Let's explore what Peter says further by doing a phrasing outline and looking at some of the language he uses.
[1 Peter 1:13b ESV]
set your hope (We shouldn't be passive here. He uses an active command.)
fully (not partially!)
on the grace
that will be brought (He uses a "passive" voice here. It's given to us!)
to you
at the revelation
of Jesus Christ
In other words, we must actively pursue our hope now in the midst of our challenges, struggles, and difficulties. How? By setting our hope on the second coming of Jesus.
Think about the second coming of Jesus.
Pray for the second coming of Jesus.
Read about the second coming of Jesus.
Do whatever you need to do to set your hope on the second coming of Jesus.

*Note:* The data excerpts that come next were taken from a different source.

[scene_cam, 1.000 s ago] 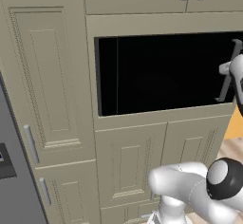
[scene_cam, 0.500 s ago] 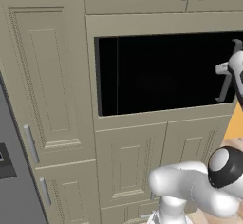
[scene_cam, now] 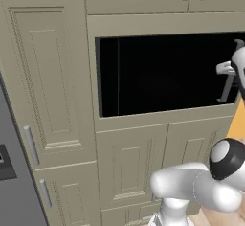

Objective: Place the sponge inside the microwave to prepare for sanitizing.

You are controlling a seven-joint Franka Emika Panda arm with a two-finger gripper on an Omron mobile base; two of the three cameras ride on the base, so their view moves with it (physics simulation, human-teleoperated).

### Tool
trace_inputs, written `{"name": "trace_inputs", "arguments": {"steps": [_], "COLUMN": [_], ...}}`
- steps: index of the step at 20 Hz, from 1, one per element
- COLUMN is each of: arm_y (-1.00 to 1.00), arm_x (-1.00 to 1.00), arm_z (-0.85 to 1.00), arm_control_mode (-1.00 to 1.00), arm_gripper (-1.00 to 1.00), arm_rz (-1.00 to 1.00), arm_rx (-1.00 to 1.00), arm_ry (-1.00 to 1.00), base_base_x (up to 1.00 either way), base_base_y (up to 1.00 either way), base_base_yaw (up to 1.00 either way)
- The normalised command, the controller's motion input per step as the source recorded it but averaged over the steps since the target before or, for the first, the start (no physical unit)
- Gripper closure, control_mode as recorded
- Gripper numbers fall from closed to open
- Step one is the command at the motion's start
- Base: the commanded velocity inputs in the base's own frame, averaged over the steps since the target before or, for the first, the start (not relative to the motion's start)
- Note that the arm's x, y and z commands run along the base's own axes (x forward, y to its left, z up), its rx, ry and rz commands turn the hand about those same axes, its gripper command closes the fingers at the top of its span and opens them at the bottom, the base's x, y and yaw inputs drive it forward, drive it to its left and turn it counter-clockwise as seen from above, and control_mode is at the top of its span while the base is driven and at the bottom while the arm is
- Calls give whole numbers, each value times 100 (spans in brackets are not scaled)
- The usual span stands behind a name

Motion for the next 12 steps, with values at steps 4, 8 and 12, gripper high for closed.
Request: {"name": "trace_inputs", "arguments": {"steps": [4,8,12], "arm_y": [-25,-8,1], "arm_x": [12,8,21], "arm_z": [-1,-9,-12], "arm_control_mode": [-100,-100,-100], "arm_gripper": [-100,-100,100], "arm_rz": [0,-1,-1], "arm_rx": [0,-2,-3], "arm_ry": [0,-14,-22], "base_base_x": [0,0,0], "base_base_y": [0,0,0], "base_base_yaw": [0,0,0]}}
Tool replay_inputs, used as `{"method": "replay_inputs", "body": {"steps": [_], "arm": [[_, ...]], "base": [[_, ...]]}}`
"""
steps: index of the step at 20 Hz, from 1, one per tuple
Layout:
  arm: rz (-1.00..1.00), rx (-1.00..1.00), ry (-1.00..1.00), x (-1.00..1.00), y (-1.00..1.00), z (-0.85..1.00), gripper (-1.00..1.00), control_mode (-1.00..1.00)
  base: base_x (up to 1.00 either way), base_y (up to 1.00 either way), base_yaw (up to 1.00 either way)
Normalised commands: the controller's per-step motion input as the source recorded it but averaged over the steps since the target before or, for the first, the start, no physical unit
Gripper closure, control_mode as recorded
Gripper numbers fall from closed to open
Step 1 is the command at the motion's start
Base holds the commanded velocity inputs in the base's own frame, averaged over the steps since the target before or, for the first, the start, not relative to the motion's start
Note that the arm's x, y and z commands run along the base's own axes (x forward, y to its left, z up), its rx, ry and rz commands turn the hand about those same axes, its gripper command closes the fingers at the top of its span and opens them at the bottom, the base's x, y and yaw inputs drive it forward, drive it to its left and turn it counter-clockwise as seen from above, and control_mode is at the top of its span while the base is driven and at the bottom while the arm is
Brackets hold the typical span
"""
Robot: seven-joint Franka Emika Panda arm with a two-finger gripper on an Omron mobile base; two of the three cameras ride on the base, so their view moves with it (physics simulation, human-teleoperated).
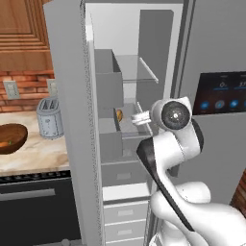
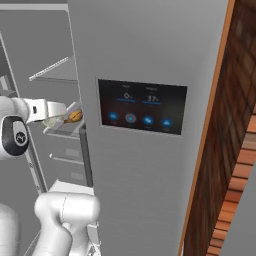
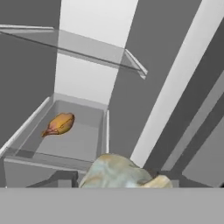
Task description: Take the carrot, chicken drumstick, and garlic from the freezer and place them in the bowl on the counter.
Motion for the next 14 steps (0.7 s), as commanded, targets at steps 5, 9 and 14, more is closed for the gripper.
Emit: {"method": "replay_inputs", "body": {"steps": [5,9,14], "arm": [[0.01,0.2,0.17,-1.0,0.19,0.12,1.0,-1.0],[0.0,0.23,0.23,-1.0,-0.03,-0.07,1.0,-1.0],[-0.03,0.21,0.21,-0.8,-0.04,-0.02,1.0,1.0]], "base": [[0.0,0.0,0.0],[0.0,0.0,0.0],[-0.2,0.0,-0.01]]}}
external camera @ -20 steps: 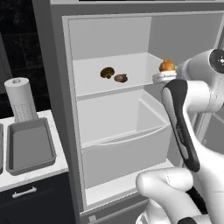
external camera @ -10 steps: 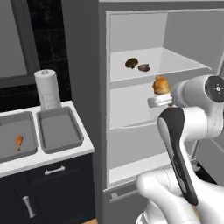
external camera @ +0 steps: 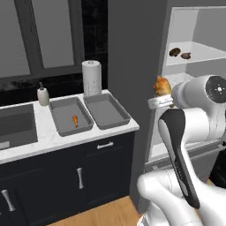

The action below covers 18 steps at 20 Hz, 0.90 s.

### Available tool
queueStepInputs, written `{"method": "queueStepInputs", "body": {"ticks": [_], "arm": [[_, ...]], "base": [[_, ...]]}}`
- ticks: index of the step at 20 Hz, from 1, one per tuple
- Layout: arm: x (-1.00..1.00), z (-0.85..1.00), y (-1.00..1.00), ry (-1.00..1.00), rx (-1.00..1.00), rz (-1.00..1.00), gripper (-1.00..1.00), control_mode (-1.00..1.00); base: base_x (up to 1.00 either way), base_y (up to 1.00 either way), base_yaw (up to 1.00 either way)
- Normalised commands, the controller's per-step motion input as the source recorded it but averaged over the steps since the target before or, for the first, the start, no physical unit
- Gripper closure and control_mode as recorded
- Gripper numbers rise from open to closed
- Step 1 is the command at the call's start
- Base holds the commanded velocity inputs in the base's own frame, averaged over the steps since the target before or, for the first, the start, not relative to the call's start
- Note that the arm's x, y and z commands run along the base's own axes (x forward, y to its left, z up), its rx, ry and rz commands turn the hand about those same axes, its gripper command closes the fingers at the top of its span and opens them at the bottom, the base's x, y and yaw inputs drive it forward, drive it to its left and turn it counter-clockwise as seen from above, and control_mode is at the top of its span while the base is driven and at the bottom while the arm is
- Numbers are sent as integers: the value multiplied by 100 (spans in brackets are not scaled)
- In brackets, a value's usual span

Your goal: Place one mushroom and one chicken drumstick in each tupperware on the nearby counter, to pack two identical lunches.

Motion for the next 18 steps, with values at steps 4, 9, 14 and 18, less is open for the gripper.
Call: {"method": "queueStepInputs", "body": {"ticks": [4, 9, 14, 18], "arm": [[0, 0, 0, 0, 0, 0, 100, 100], [0, 0, 0, 0, 0, 0, 100, 100], [0, 0, 0, 0, 0, 0, 100, 100], [67, -44, -4, 15, 1, 0, 100, -100]], "base": [[47, 94, -8], [92, 9, 0], [89, -3, 0], [0, 0, 0]]}}
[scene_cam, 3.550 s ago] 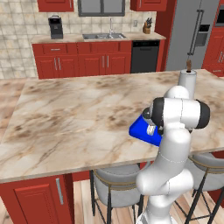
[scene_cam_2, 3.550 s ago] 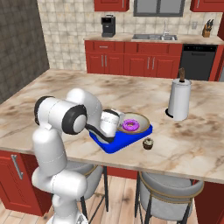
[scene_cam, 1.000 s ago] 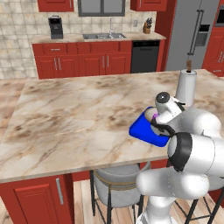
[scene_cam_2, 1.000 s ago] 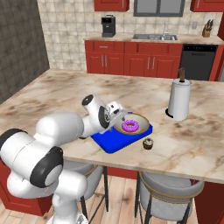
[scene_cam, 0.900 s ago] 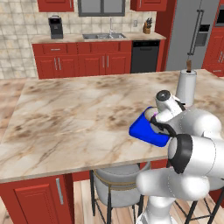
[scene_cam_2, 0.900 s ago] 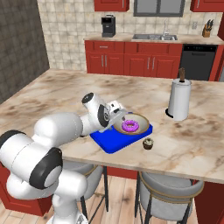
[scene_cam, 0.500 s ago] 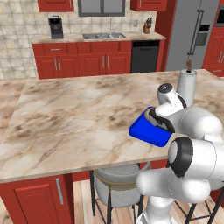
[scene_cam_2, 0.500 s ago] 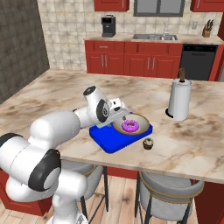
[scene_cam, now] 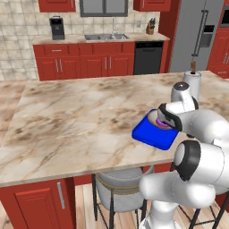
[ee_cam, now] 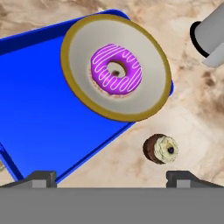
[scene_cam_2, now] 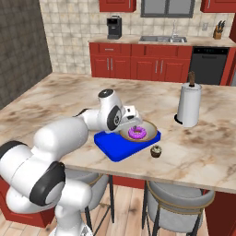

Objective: Place the bowl with donut and the cupcake onto the tray.

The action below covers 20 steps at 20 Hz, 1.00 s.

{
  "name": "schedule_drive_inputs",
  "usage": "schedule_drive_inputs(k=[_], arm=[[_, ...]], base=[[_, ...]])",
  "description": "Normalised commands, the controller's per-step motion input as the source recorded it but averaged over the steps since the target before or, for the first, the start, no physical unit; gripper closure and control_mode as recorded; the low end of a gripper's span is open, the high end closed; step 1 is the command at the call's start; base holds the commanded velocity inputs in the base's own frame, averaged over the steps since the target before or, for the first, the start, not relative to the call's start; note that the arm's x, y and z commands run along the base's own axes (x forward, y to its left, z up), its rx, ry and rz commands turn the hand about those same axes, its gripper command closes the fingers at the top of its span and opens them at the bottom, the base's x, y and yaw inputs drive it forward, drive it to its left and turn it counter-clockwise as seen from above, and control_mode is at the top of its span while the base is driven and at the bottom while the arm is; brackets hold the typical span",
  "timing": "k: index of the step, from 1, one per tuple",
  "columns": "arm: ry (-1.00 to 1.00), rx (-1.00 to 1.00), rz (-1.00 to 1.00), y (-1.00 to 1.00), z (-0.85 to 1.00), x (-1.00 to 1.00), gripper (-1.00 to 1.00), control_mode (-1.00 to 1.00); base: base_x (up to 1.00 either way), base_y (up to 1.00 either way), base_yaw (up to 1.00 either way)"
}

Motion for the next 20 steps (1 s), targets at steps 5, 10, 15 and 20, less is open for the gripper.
schedule_drive_inputs(k=[5,10,15,20], arm=[[0.0,0.11,-0.01,-0.1,0.0,-0.01,-1.0,-1.0],[0.0,0.1,-0.01,-0.01,0.0,0.0,-1.0,-1.0],[0.0,0.1,-0.01,0.0,0.0,0.0,-1.0,-1.0],[0.0,0.05,0.0,-0.02,0.0,0.0,-1.0,-1.0]], base=[[0.0,0.0,0.0],[0.0,0.0,0.0],[0.0,0.0,0.0],[0.0,0.0,0.0]])
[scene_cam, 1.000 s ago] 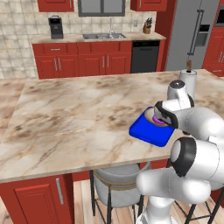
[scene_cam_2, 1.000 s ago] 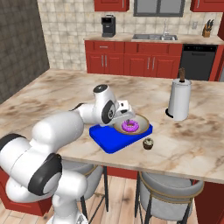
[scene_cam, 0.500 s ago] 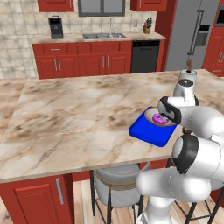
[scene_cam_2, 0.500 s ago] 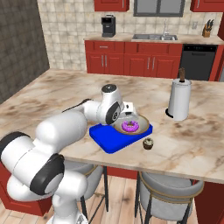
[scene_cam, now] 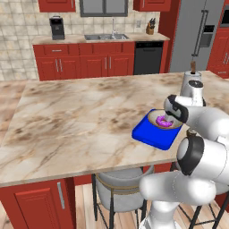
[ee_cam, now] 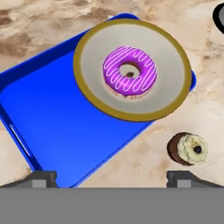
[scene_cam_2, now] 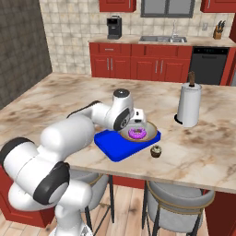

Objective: Place the bowl with donut and the cupcake onto the tray.

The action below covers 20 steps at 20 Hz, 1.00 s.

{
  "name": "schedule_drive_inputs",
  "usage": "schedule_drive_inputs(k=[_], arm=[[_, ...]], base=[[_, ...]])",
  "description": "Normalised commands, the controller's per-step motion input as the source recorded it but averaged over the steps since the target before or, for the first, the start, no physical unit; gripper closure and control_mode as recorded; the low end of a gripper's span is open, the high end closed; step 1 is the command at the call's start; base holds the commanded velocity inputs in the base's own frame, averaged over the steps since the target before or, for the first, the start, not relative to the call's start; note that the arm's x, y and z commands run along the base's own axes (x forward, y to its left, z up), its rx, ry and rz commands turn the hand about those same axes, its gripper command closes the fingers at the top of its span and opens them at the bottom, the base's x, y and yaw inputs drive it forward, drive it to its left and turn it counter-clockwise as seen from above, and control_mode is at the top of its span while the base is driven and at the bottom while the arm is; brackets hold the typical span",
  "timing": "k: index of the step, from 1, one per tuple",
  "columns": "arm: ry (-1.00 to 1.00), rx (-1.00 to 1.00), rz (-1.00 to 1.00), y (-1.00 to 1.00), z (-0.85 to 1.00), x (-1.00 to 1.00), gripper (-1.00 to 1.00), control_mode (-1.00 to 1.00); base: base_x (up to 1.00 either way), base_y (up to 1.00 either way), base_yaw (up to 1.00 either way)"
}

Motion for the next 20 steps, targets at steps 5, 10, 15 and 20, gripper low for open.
schedule_drive_inputs(k=[5,10,15,20], arm=[[0.0,0.0,0.0,-0.12,0.0,0.0,-1.0,-1.0],[0.0,0.0,-0.01,-0.25,0.0,0.0,-1.0,-1.0],[0.0,0.0,-0.02,-0.21,0.0,0.0,-1.0,-1.0],[0.0,0.0,-0.03,-0.24,-0.02,0.0,-1.0,-1.0]], base=[[0.0,0.0,0.0],[0.0,0.0,0.0],[0.0,0.0,0.0],[0.0,0.0,0.0]])
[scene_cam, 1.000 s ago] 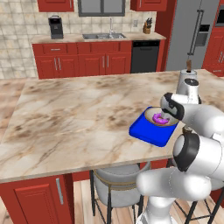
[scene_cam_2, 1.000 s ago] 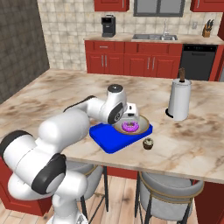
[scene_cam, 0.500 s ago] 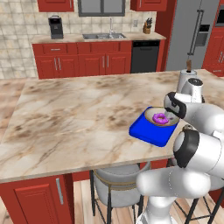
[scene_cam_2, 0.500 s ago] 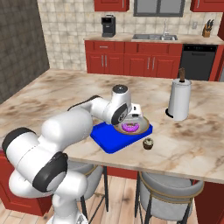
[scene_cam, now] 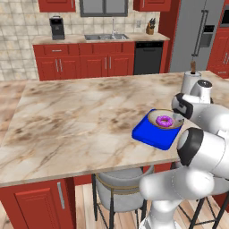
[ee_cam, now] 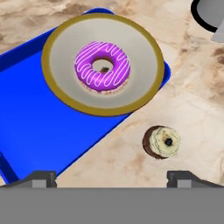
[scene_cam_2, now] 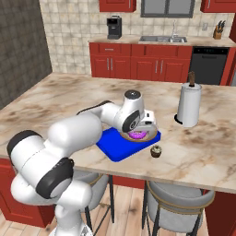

We can't set our hope partially on Jesus though. As Peter says, it must be set fully on the grace that is coming in Jesus.
And he says that experience to come will be passive. Grace will be brought to us when Jesus Christ is revealed. If you have saving faith in Jesus, then every struggle, worry, suffering, trial, conflict, and difficulty (big or small) will be resolved fully and completely on that day (e.g., physical, emotional, relational, intellectual, financial, vocational, and so on). There will be no difficult thing that remains.
And that future joy can bring powerful hope into the present. Onward.